» **DATASET CONTENT**
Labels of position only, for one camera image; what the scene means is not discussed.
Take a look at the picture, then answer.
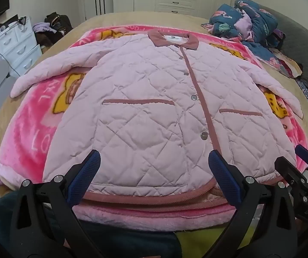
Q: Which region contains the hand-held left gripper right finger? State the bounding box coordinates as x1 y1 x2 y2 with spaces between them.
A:
208 150 297 258

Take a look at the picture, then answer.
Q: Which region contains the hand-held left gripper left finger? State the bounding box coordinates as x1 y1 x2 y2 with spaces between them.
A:
9 149 102 258

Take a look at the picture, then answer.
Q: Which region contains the pink quilted jacket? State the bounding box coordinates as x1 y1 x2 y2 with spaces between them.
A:
10 30 304 212

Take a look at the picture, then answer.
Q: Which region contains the pink printed blanket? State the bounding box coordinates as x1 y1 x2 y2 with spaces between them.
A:
0 24 308 233

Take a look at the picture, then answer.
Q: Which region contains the person's dark teal clothing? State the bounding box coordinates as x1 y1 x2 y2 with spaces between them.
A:
0 191 182 258

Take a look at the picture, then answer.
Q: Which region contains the multicoloured striped cloth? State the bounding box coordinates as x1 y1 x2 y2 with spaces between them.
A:
271 48 304 79

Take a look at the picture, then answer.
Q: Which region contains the grey padded headboard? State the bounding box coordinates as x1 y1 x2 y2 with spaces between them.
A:
259 4 308 105

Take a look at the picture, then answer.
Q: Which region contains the blue flamingo print quilt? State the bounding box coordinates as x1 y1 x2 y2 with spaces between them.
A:
201 0 286 65

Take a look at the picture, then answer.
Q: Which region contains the white drawer cabinet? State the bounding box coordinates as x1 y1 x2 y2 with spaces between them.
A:
0 16 43 76

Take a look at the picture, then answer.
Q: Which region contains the lavender cloth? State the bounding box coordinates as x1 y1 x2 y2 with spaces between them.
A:
33 22 53 33

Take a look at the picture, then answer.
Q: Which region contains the dark brown bag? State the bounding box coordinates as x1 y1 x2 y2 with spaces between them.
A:
44 12 74 34

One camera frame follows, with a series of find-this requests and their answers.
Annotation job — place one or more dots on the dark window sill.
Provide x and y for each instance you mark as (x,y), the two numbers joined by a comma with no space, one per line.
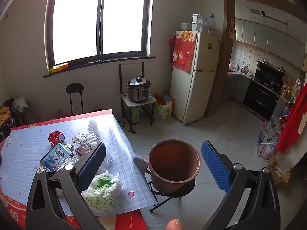
(100,64)

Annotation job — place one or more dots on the red hanging garment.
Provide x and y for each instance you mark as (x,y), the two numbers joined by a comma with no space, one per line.
(292,124)

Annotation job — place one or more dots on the orange shopping bag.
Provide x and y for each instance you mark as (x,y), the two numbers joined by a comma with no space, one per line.
(159,98)

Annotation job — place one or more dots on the plastic bags on floor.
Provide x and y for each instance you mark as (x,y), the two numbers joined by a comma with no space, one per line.
(267,143)

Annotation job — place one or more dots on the clear plastic containers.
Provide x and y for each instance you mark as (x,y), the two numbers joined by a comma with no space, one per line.
(209,25)

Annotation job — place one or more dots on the green electric kettle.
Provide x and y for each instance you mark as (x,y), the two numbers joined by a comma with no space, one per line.
(136,116)

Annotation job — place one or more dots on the crushed red can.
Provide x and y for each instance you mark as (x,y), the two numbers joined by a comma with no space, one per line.
(55,137)

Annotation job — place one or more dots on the stacked white containers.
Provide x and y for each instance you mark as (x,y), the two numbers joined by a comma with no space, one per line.
(197,21)

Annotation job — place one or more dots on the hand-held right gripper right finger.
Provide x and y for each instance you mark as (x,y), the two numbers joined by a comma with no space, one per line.
(214,165)

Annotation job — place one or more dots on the crumpled silver white packaging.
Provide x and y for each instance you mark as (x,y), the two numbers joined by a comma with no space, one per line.
(85,139)

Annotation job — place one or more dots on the white green plastic bag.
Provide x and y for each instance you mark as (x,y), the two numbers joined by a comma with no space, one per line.
(103,194)

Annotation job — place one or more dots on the white refrigerator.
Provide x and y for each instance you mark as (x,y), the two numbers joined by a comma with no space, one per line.
(191,93)

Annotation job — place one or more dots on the cardboard box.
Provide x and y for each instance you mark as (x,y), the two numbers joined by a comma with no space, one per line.
(279,170)

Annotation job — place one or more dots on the red printed cloth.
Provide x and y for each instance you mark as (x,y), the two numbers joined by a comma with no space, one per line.
(183,52)

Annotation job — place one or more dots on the grey kitchen counter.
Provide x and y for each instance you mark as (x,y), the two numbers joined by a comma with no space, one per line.
(236,86)

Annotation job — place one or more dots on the blue white carton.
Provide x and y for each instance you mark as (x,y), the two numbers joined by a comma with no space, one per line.
(56,157)

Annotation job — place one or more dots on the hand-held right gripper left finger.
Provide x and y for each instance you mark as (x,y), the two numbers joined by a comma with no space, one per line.
(92,163)

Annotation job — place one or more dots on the wooden door frame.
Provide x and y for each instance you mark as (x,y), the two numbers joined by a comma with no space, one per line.
(227,9)

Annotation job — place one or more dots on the green white printed sack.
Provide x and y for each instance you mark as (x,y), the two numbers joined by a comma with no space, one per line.
(164,112)

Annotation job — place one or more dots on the pale green bowl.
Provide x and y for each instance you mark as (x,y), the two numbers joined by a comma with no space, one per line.
(186,26)

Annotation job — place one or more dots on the white kitchen kettle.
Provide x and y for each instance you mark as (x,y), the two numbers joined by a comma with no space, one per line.
(245,69)

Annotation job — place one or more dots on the electric pressure cooker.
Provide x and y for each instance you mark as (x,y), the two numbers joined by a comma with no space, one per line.
(139,89)

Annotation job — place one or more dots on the white top side table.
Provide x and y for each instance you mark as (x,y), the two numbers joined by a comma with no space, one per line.
(146,100)

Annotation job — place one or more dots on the black kitchen stove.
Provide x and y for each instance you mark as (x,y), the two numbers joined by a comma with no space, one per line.
(261,98)

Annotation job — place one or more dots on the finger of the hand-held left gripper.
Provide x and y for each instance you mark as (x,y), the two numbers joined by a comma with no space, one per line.
(4,132)

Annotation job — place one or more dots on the black folding stool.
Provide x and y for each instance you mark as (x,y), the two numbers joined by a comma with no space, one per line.
(183,192)

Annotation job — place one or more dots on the blue plaid tablecloth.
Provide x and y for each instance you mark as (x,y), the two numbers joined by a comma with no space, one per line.
(120,139)

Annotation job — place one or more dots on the clear bubble wrap piece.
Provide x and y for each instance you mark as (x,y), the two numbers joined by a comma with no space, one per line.
(94,127)

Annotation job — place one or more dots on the dark framed window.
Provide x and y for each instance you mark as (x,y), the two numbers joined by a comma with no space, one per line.
(99,16)

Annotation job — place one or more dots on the kitchen wall cabinets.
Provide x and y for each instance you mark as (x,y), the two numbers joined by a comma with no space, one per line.
(268,37)

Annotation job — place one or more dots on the black round chair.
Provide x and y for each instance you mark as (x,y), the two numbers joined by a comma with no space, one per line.
(74,88)

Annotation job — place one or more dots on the yellow snack bags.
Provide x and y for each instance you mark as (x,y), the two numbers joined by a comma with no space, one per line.
(4,115)

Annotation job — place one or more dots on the brown plastic bucket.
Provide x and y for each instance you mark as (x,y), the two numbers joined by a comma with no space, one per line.
(172,184)

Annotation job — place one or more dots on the white crumpled plastic bag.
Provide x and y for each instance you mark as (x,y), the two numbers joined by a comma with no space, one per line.
(20,103)

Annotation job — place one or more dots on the clear plastic wrapper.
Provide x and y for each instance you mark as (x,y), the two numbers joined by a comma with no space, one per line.
(108,158)

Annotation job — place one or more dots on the yellow snack packet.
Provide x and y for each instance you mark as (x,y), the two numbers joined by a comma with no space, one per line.
(58,67)

» **ASSIGNMENT**
Copy out the data verbatim, excluding the pictures.

» **RESPONSE TO THIS TASK**
Labels of position only, for one camera image; what the scene means is not discussed.
Take a look at the picture, then answer.
Q: Which region contains the hand-held left gripper right finger? State the bounding box coordinates as x1 y1 x2 y2 with spaces between them.
A:
208 150 297 258

Take a look at the picture, then answer.
Q: Which region contains the hand-held left gripper left finger? State the bounding box coordinates as x1 y1 x2 y2 with spaces between them.
A:
9 149 102 258

Take a look at the picture, then answer.
Q: Which region contains the pink quilted jacket? State the bounding box coordinates as x1 y1 x2 y2 with spaces between them.
A:
10 30 304 212

Take a look at the picture, then answer.
Q: Which region contains the pink printed blanket? State the bounding box coordinates as x1 y1 x2 y2 with spaces between them.
A:
0 24 308 233

Take a look at the picture, then answer.
Q: Which region contains the person's dark teal clothing? State the bounding box coordinates as x1 y1 x2 y2 with spaces between them.
A:
0 191 182 258

Take a look at the picture, then answer.
Q: Which region contains the multicoloured striped cloth? State the bounding box coordinates as x1 y1 x2 y2 with spaces between them.
A:
271 48 304 79

Take a look at the picture, then answer.
Q: Which region contains the grey padded headboard? State the bounding box coordinates as x1 y1 x2 y2 with spaces between them.
A:
259 4 308 105

Take a look at the picture, then answer.
Q: Which region contains the blue flamingo print quilt? State the bounding box coordinates as x1 y1 x2 y2 with spaces between them.
A:
201 0 286 65

Take a look at the picture, then answer.
Q: Which region contains the white drawer cabinet? State the bounding box coordinates as x1 y1 x2 y2 with spaces between them.
A:
0 16 43 76

Take a look at the picture, then answer.
Q: Which region contains the lavender cloth? State the bounding box coordinates as x1 y1 x2 y2 with spaces between them.
A:
33 22 53 33

Take a look at the picture, then answer.
Q: Which region contains the dark brown bag? State the bounding box coordinates as x1 y1 x2 y2 with spaces between them.
A:
44 12 74 34

One camera frame follows, with a series of find-this requests and their answers.
Annotation job — place one or more dots on the dark window sill.
Provide x and y for each instance you mark as (x,y), the two numbers joined by a comma with no space, one per line.
(100,64)

Annotation job — place one or more dots on the red hanging garment.
Provide x and y for each instance you mark as (x,y), the two numbers joined by a comma with no space, one per line.
(292,124)

Annotation job — place one or more dots on the orange shopping bag.
Provide x and y for each instance you mark as (x,y), the two numbers joined by a comma with no space, one per line.
(159,98)

Annotation job — place one or more dots on the plastic bags on floor.
Provide x and y for each instance you mark as (x,y), the two numbers joined by a comma with no space, one per line.
(267,143)

Annotation job — place one or more dots on the clear plastic containers.
Provide x and y for each instance you mark as (x,y), the two numbers joined by a comma with no space, one per line.
(209,25)

Annotation job — place one or more dots on the green electric kettle.
Provide x and y for each instance you mark as (x,y), the two numbers joined by a comma with no space, one per line.
(136,116)

Annotation job — place one or more dots on the crushed red can.
Provide x and y for each instance you mark as (x,y), the two numbers joined by a comma with no space, one per line.
(55,137)

Annotation job — place one or more dots on the stacked white containers.
Provide x and y for each instance you mark as (x,y), the two numbers joined by a comma with no space, one per line.
(197,21)

Annotation job — place one or more dots on the hand-held right gripper right finger.
Provide x and y for each instance you mark as (x,y), the two numbers joined by a comma with no space, one per line.
(214,165)

Annotation job — place one or more dots on the crumpled silver white packaging.
Provide x and y for each instance you mark as (x,y), the two numbers joined by a comma with no space, one per line.
(85,139)

Annotation job — place one or more dots on the white green plastic bag.
Provide x and y for each instance you mark as (x,y), the two numbers joined by a comma with no space, one per line.
(103,194)

Annotation job — place one or more dots on the white refrigerator.
Provide x and y for each instance you mark as (x,y), the two numbers joined by a comma with no space, one per line.
(191,93)

Annotation job — place one or more dots on the cardboard box.
Provide x and y for each instance you mark as (x,y), the two numbers joined by a comma with no space, one per line.
(279,170)

Annotation job — place one or more dots on the red printed cloth.
Provide x and y for each instance you mark as (x,y), the two numbers joined by a comma with no space, one per line.
(183,52)

Annotation job — place one or more dots on the grey kitchen counter.
Provide x and y for each instance you mark as (x,y), the two numbers joined by a comma with no space, one per line.
(236,86)

Annotation job — place one or more dots on the blue white carton.
Provide x and y for each instance you mark as (x,y), the two numbers joined by a comma with no space, one per line.
(56,157)

Annotation job — place one or more dots on the hand-held right gripper left finger.
Provide x and y for each instance you mark as (x,y), the two numbers joined by a comma with no space, one per line.
(92,163)

Annotation job — place one or more dots on the wooden door frame.
Provide x and y for each instance you mark as (x,y), the two numbers joined by a comma with no space, one per line.
(227,9)

Annotation job — place one or more dots on the green white printed sack.
Provide x and y for each instance you mark as (x,y), the two numbers joined by a comma with no space, one per line.
(164,112)

Annotation job — place one or more dots on the pale green bowl.
Provide x and y for each instance you mark as (x,y), the two numbers joined by a comma with no space, one per line.
(186,26)

Annotation job — place one or more dots on the white kitchen kettle.
Provide x and y for each instance you mark as (x,y), the two numbers joined by a comma with no space, one per line.
(245,69)

Annotation job — place one or more dots on the electric pressure cooker.
Provide x and y for each instance you mark as (x,y), the two numbers joined by a comma with no space, one per line.
(139,89)

Annotation job — place one or more dots on the white top side table.
Provide x and y for each instance you mark as (x,y), the two numbers joined by a comma with no space, one per line.
(146,100)

Annotation job — place one or more dots on the black kitchen stove.
Provide x and y for each instance you mark as (x,y), the two numbers joined by a comma with no space, one per line.
(261,98)

Annotation job — place one or more dots on the finger of the hand-held left gripper.
Provide x and y for each instance you mark as (x,y), the two numbers joined by a comma with no space, one per line.
(4,132)

Annotation job — place one or more dots on the black folding stool.
Provide x and y for each instance you mark as (x,y), the two numbers joined by a comma with no space, one per line.
(183,192)

Annotation job — place one or more dots on the blue plaid tablecloth.
Provide x and y for each instance you mark as (x,y), the two numbers joined by a comma with no space, one per line.
(120,139)

Annotation job — place one or more dots on the clear bubble wrap piece.
Provide x and y for each instance you mark as (x,y), the two numbers joined by a comma with no space, one per line.
(94,127)

Annotation job — place one or more dots on the dark framed window.
Provide x and y for each instance you mark as (x,y), the two numbers joined by a comma with no space, one per line.
(99,16)

Annotation job — place one or more dots on the kitchen wall cabinets.
Provide x and y for each instance you mark as (x,y), the two numbers joined by a comma with no space, one per line.
(268,37)

Annotation job — place one or more dots on the black round chair.
Provide x and y for each instance you mark as (x,y), the two numbers joined by a comma with no space, one per line.
(74,88)

Annotation job — place one or more dots on the yellow snack bags.
Provide x and y for each instance you mark as (x,y), the two numbers joined by a comma with no space, one per line.
(4,115)

Annotation job — place one or more dots on the brown plastic bucket.
Provide x and y for each instance you mark as (x,y), the two numbers joined by a comma with no space, one per line.
(172,184)

Annotation job — place one or more dots on the white crumpled plastic bag.
Provide x and y for each instance you mark as (x,y), the two numbers joined by a comma with no space, one per line.
(20,103)

Annotation job — place one or more dots on the clear plastic wrapper.
Provide x and y for each instance you mark as (x,y), the two numbers joined by a comma with no space, one per line.
(108,158)

Annotation job — place one or more dots on the yellow snack packet.
Provide x and y for each instance you mark as (x,y), the two numbers joined by a comma with no space, one per line.
(58,67)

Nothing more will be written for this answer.